Exercise aim:
Would you repeat every line of the material exactly?

Available data:
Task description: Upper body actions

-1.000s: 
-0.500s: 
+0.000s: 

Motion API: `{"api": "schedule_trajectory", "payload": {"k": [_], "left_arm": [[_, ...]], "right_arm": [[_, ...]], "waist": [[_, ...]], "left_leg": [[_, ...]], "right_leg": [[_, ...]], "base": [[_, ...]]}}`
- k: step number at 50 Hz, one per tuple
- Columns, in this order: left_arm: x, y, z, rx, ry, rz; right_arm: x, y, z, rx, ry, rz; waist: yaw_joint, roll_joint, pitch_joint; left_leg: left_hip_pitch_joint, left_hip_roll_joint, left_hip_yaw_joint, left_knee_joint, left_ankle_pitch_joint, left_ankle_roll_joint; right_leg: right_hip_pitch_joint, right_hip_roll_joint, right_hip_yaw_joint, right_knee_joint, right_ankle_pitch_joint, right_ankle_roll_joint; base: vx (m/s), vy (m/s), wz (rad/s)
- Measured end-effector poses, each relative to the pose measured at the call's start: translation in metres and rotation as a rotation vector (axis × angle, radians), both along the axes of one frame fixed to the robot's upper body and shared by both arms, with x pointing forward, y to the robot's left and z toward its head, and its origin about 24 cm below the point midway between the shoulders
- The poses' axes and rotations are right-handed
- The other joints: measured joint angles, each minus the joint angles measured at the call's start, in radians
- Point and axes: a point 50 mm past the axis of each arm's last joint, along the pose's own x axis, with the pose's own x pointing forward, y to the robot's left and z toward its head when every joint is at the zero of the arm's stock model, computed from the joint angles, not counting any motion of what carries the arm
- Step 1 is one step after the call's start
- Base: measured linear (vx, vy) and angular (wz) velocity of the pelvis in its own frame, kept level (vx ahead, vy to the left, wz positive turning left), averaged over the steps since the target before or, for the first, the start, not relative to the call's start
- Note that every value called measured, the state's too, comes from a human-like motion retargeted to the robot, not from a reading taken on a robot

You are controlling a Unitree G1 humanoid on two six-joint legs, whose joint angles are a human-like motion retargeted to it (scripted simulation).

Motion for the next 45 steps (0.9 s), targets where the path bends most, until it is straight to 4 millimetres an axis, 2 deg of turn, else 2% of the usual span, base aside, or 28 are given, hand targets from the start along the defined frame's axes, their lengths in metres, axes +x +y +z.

Response to this exercise:
Task description: Upper body actions

-1.000s: 
-0.500s: 
+0.000s: 

Motion API: `{"api": "schedule_trajectory", "payload": {"k": [_], "left_arm": [[_, ...]], "right_arm": [[_, ...]], "waist": [[_, ...]], "left_leg": [[_, ...]], "right_leg": [[_, ...]], "base": [[_, ...]]}}`
- k: step number at 50 Hz, one per tuple
- Columns, in this order: left_arm: x, y, z, rx, ry, rz; right_arm: x, y, z, rx, ry, rz; waist: yaw_joint, roll_joint, pitch_joint; left_leg: left_hip_pitch_joint, left_hip_roll_joint, left_hip_yaw_joint, left_knee_joint, left_ankle_pitch_joint, left_ankle_roll_joint; right_leg: right_hip_pitch_joint, right_hip_roll_joint, right_hip_yaw_joint, right_knee_joint, right_ankle_pitch_joint, right_ankle_roll_joint; base: vx (m/s), vy (m/s), wz (rad/s)
- Measured end-effector poses, each relative to the pose measured at the call's start: translation in metres and rotation as a rotation vector (axis × angle, radians), both along the axes of one frame fixed to the robot's upper body and shared by both arms, with x pointing forward, y to the robot's left and z toward its head, and its origin about 24 cm below the point midway between the shoulders
- The poses' axes and rotations are right-handed
- The other joints: measured joint angles, each minus the joint angles measured at the call's start, in radians
- Point and axes: a point 50 mm past the axis of each arm's last joint, along the pose's own x axis, with the pose's own x pointing forward, y to the robot's left and z toward its head when every joint is at the zero of the arm's stock model, computed from the joint angles, not counting any motion of what carries the arm
- Step 1 is one step after the call's start
- Base: measured linear (vx, vy) and angular (wz) velocity of the pelvis in its own frame, kept level (vx ahead, vy to the left, wz positive turning left), averaged over the steps since the target before or, for the first, the start, not relative to the call's start
- Note that every value called measured, the state's too, comes from a human-like motion retargeted to the robot, not from a reading taken on a robot

You are controlling a Unitree G1 humanoid on two six-joint legs, whose joint angles are a human-like motion retargeted to it (scripted simulation).

Motion for the next 45 steps (0.9 s), targets where the path bends most, until it is straight to 4 millimetres an axis, 2 deg of turn, else 2% of the usual span, base aside, or 28 are given, hand targets from the start along the defined frame's axes, their lengths in metres, axes +x +y +z.

This exercise is complete.